Give the lines below again exactly, starting with the line that holds "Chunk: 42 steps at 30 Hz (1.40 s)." and going on through the line that holds "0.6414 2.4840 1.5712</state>".

* **PROVIDED ENTRIES**
((

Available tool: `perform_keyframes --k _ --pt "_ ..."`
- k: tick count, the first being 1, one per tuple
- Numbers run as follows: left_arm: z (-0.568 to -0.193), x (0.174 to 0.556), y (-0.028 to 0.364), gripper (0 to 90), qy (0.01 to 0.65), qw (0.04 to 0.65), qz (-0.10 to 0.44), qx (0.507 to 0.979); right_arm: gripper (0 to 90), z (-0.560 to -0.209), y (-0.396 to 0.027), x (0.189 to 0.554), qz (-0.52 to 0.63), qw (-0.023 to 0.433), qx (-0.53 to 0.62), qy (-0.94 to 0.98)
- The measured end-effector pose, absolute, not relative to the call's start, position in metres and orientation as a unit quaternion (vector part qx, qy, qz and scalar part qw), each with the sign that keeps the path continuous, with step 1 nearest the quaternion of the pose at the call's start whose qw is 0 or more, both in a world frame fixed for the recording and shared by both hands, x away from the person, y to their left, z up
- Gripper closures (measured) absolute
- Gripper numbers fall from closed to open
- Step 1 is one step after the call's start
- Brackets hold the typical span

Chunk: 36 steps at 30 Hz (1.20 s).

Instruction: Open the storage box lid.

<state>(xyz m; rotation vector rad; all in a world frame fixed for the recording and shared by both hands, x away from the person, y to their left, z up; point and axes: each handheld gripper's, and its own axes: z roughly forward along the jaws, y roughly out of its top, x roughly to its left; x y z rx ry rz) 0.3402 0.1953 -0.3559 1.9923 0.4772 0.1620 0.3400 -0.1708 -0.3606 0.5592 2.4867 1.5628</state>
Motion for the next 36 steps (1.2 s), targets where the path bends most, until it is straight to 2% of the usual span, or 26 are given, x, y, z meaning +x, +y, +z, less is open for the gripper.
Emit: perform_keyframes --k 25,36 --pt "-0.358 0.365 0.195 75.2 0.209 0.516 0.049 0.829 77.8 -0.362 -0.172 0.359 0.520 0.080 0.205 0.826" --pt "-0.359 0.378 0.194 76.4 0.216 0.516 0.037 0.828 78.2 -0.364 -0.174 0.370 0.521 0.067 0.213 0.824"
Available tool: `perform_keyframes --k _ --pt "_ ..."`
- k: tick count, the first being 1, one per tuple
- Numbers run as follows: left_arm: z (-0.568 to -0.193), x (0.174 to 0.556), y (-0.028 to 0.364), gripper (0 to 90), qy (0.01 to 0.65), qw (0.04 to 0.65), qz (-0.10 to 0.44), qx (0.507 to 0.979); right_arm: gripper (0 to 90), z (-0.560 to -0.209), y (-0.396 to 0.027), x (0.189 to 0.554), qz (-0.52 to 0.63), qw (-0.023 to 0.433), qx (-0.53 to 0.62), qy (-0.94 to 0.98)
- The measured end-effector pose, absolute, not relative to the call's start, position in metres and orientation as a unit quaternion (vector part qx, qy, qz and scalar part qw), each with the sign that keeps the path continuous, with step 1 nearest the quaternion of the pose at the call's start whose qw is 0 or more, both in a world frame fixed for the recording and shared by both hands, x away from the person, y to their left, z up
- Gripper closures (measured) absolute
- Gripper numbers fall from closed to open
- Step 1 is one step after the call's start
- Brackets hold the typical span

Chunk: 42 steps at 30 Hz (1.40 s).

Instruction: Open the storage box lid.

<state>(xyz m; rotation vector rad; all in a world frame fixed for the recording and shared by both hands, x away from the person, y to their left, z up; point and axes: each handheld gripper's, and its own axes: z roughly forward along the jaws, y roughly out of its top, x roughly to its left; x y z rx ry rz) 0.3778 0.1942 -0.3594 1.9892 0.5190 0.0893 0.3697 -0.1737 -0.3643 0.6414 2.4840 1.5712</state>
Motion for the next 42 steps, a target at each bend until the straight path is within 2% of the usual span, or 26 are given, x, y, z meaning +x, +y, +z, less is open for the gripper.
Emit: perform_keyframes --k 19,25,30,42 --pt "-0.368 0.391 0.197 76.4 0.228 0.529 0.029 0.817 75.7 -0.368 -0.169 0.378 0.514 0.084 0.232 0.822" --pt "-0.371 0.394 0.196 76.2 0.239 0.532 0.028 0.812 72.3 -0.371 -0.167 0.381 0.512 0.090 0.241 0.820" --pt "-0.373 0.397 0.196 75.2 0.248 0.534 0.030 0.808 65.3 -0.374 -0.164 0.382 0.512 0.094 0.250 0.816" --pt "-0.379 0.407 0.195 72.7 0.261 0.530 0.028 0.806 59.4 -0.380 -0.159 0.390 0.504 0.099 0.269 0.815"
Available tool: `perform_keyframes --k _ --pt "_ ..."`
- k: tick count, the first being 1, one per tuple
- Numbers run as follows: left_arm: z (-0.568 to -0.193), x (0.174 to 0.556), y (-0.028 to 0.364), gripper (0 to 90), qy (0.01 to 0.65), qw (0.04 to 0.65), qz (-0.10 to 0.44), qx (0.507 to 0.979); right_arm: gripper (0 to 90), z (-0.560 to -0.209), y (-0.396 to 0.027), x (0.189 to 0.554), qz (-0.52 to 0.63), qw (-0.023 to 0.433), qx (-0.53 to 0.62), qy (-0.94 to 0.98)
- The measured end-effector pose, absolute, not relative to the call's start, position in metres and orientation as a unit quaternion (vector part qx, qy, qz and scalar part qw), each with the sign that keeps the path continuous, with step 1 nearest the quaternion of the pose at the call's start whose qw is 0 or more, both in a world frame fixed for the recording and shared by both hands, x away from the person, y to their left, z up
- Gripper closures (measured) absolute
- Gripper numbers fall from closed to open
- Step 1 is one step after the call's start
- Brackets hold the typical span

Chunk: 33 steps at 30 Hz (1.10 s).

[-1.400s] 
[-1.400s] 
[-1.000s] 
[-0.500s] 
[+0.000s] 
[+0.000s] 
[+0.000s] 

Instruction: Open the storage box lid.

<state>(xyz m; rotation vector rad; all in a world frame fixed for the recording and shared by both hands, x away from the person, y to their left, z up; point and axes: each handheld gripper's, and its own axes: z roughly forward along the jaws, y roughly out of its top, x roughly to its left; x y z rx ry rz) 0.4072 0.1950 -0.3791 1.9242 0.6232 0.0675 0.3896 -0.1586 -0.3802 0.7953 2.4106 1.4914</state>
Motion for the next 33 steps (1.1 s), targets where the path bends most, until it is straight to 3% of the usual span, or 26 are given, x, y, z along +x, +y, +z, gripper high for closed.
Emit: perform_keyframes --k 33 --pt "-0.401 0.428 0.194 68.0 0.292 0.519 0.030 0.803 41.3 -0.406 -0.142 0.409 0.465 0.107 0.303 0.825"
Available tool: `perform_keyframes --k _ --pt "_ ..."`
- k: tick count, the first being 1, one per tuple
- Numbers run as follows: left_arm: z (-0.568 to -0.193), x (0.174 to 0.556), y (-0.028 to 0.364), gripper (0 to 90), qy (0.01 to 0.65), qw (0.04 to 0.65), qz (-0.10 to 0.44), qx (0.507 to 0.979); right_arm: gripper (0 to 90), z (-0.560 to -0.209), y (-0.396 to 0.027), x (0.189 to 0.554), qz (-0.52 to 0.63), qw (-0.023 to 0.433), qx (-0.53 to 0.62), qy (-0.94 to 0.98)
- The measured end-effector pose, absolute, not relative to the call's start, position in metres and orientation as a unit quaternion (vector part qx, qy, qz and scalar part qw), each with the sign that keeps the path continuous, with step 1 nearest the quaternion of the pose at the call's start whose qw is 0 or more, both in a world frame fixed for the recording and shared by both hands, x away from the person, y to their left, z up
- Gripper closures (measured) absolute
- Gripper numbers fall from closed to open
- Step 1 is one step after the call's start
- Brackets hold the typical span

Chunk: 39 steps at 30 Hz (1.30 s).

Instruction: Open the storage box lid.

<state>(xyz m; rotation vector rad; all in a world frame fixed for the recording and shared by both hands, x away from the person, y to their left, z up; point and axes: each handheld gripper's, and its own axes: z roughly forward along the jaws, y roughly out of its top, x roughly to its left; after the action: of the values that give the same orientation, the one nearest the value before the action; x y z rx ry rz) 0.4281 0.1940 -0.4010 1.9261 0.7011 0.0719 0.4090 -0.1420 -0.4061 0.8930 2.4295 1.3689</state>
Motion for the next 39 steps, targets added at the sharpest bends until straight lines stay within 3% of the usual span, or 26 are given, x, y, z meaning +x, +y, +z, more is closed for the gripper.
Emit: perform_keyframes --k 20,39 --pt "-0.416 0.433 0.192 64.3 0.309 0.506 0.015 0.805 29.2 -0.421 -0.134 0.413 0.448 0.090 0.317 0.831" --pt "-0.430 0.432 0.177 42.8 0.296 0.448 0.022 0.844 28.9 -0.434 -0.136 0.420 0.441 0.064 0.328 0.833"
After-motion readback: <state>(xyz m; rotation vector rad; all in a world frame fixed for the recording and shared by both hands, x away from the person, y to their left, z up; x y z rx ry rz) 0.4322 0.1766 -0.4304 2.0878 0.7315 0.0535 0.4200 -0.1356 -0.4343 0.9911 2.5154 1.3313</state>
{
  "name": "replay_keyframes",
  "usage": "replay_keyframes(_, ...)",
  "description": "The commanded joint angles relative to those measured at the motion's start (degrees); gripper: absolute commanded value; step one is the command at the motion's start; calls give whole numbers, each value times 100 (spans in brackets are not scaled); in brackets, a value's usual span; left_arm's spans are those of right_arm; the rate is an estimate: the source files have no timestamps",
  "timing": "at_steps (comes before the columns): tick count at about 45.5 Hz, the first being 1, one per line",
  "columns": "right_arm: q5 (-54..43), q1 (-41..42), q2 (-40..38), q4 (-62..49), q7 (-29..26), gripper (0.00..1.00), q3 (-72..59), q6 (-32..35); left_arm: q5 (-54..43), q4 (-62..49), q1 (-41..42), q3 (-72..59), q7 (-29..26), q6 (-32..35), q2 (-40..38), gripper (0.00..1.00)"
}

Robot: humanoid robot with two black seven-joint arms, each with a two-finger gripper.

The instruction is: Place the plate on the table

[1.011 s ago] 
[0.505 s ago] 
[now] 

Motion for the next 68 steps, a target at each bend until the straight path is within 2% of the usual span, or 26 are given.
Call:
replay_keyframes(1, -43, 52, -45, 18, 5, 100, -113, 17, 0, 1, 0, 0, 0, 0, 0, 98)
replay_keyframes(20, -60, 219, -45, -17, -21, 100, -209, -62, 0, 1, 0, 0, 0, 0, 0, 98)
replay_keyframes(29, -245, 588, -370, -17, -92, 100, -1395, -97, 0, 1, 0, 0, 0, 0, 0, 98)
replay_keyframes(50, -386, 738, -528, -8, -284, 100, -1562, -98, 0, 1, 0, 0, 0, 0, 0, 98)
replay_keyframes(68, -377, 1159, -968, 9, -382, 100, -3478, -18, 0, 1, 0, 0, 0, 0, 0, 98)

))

* **WRITTEN RESPONSE**
Chunk: 42 steps at 30 Hz (1.40 s).

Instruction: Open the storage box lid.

<state>(xyz m; rotation vector rad; all in a world frame fixed for the recording and shared by both hands, x away from the person, y to their left, z up; point and axes: each handheld gripper's, and its own axes: z roughly forward along the jaws, y roughly out of its top, x roughly to its left; x y z rx ry rz) 0.3778 0.1942 -0.3594 1.9892 0.5190 0.0893 0.3697 -0.1737 -0.3643 0.6414 2.4840 1.5712</state>

Nothing else belongs in this output.